Could you write out the opening lines of the data, word for word, stopping after the line that contains "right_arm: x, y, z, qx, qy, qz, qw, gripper"?

****************************************

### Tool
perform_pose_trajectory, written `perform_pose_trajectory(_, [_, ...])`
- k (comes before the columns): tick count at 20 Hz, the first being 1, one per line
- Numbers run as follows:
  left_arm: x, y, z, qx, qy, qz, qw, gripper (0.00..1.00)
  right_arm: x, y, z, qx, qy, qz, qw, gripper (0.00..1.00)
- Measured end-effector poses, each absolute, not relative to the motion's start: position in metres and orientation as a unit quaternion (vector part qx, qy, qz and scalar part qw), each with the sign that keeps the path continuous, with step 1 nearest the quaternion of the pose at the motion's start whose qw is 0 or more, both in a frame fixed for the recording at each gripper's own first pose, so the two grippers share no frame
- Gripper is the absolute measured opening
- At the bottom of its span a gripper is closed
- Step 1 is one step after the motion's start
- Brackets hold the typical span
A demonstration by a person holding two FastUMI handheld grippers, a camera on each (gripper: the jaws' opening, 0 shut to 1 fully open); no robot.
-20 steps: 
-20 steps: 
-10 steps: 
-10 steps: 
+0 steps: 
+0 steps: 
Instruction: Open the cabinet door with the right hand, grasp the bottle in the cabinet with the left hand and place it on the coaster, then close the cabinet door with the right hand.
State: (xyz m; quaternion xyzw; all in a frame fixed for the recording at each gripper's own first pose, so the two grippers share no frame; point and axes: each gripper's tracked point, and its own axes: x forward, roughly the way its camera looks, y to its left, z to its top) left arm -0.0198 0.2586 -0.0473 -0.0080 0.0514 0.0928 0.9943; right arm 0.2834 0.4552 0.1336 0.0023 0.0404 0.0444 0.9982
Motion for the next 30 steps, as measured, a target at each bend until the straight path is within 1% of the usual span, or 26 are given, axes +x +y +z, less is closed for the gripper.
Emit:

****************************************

* **Solution to the problem**
### Tool
perform_pose_trajectory, written `perform_pose_trajectory(_, [_, ...])`
- k (comes before the columns): tick count at 20 Hz, the first being 1, one per line
- Numbers run as follows:
  left_arm: x, y, z, qx, qy, qz, qw, gripper (0.00..1.00)
  right_arm: x, y, z, qx, qy, qz, qw, gripper (0.00..1.00)

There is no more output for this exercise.